**About this exercise:**
No pictures, nothing altered: return the data below.

**Source data:**
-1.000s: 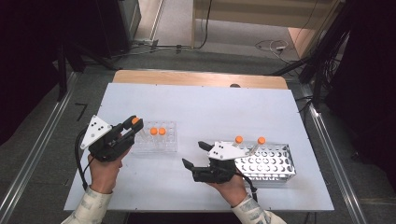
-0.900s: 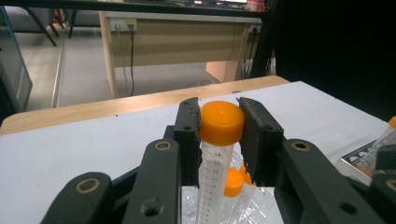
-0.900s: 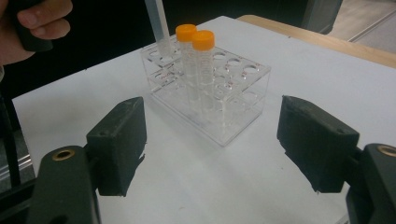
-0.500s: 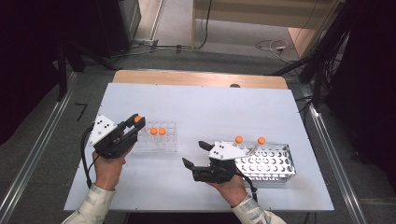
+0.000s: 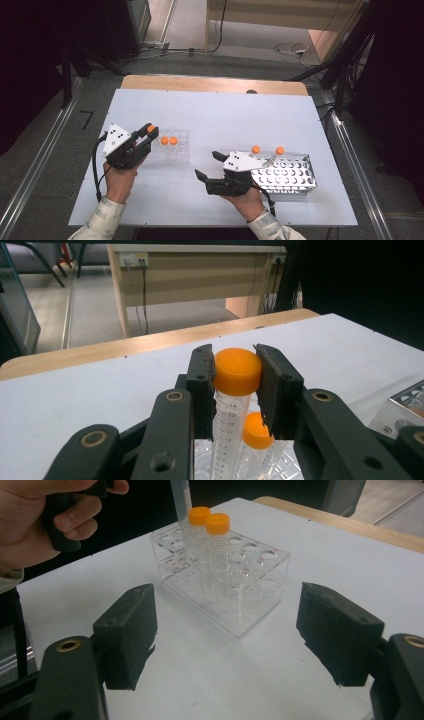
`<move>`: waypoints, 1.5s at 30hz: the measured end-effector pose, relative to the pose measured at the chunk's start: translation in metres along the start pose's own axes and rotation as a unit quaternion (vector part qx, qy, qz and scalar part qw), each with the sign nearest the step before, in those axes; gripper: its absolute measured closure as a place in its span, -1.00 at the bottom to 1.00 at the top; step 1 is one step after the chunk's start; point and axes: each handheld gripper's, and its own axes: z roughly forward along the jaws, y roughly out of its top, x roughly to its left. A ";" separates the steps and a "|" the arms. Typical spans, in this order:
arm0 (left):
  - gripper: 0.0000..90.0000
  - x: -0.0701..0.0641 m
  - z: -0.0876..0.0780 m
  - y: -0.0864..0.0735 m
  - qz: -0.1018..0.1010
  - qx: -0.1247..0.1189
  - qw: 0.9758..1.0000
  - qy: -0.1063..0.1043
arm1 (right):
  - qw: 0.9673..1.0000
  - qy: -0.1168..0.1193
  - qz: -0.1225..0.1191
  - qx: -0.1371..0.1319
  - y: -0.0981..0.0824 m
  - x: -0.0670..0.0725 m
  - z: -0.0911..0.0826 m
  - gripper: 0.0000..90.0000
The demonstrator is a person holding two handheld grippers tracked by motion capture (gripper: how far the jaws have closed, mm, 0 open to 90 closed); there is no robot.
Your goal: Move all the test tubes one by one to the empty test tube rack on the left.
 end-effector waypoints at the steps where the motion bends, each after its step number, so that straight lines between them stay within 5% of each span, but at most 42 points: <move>1: 0.54 -0.001 0.000 -0.001 0.001 0.001 1.000 0.001 | 1.000 0.001 0.001 0.000 0.000 0.000 0.000 -0.49; 13: 0.53 -0.004 0.003 -0.016 0.006 0.014 1.000 0.007 | 1.000 -0.001 -0.003 0.001 -0.001 0.000 0.000 -0.49; 37: 0.34 -0.004 -0.001 -0.015 -0.018 0.004 1.000 -0.005 | 1.000 -0.002 -0.002 0.000 -0.001 0.000 -0.002 -0.49; 45: 0.06 -0.006 -0.004 -0.014 -0.027 -0.002 1.000 -0.011 | 1.000 -0.008 0.002 -0.007 0.000 -0.002 -0.008 -0.49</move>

**Answer to this exercise:**
-1.000s: 
-0.900s: 
-0.900s: 
-0.500s: 
+0.000s: 
`<move>`: waypoints, 1.5s at 30hz: the measured end-effector pose, relative to the pose measured at the chunk's start: translation in metres along the start pose's own axes and rotation as a unit quaternion (vector part qx, qy, qz and scalar part qw), each with the sign nearest the step before, in those axes; gripper: its absolute measured closure as a place in its span, -1.00 at the bottom to 1.00 at the top; step 1 is one step after the chunk's start; point and axes: each handheld gripper's, and its own axes: z roughly forward along the jaws, y roughly out of its top, x roughly to its left. A ";" separates the steps and a "|" the arms. Typical spans, in this order:
arm0 (left):
  - gripper: 0.0000..90.0000
  - x: -0.0701..0.0641 m
  - z: -0.0876..0.0780 m
  - y: -0.0864..0.0735 m
  - qz: -0.1018..0.1010
  - qx: -0.1247..0.1189
  - qw: 0.9758..1.0000
  - qy: -0.1063..0.1043
arm1 (right):
  - qw: 0.9673..1.0000
  - qy: -0.1168..0.1193
  - qz: -0.1225..0.1191
  - qx: -0.1371..0.1319
  - y: -0.0981..0.0824 m
  - x: -0.0670..0.0725 m
  - z: -0.0911..0.0826 m
  - gripper: 0.0000..90.0000
The demonstrator is a person holding two handheld grippers tracked by motion capture (gripper: how far the jaws have closed, mm, 0 open to 90 closed); there is no robot.
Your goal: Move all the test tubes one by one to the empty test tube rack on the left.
 end-effector waypoints at the steps where the motion bends, each after its step number, so that straight lines between them stay within 5% of each span, but at most 42 points: <move>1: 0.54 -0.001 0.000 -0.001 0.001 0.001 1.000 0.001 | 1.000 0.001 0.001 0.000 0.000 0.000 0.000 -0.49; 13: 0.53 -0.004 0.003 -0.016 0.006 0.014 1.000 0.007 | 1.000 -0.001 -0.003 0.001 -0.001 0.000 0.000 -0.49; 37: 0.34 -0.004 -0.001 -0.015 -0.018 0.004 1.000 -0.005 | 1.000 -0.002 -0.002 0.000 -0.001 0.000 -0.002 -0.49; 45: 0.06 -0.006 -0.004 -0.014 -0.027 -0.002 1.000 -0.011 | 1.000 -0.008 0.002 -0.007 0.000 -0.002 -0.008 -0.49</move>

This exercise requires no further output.